• PROBLEM DESCRIPTION:
Reproduce exactly, and only, the lines of the material below running from the line bearing "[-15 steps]" through the line bearing "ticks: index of". Leave any pictures out.

********************

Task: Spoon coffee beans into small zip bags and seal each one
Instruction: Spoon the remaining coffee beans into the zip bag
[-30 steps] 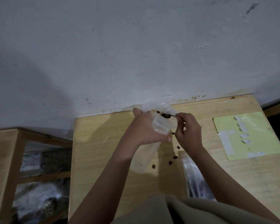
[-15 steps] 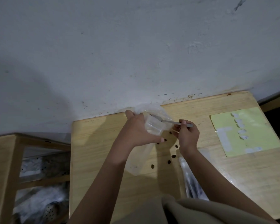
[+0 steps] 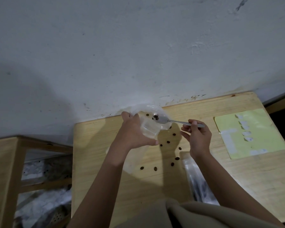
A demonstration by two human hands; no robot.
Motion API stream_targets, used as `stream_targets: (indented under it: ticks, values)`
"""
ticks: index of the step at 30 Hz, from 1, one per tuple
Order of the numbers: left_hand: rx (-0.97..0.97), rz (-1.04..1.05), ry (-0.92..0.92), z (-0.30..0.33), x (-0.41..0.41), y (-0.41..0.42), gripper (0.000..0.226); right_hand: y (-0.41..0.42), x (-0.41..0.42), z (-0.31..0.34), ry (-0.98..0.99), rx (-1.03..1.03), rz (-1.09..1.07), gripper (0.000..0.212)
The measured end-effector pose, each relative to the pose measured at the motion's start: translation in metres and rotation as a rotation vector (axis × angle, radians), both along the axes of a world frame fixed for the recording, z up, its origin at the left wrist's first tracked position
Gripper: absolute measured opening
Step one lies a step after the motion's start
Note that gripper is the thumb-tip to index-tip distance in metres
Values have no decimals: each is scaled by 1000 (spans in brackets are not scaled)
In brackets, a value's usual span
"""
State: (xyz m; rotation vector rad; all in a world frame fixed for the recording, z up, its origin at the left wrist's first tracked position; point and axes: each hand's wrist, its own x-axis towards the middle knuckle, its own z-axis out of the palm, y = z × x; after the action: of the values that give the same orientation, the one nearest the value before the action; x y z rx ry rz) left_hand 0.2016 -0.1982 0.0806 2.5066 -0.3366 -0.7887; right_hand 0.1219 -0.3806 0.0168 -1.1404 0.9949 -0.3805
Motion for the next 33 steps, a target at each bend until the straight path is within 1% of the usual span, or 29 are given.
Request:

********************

• OUTPUT:
[-15 steps] 
[+0 steps] 
A demonstration by two human hands; no robot.
Motion API stream_targets, used as `stream_targets: (indented under it: ticks, values)`
"""
ticks: index of the step at 30 Hz, from 1, one per tuple

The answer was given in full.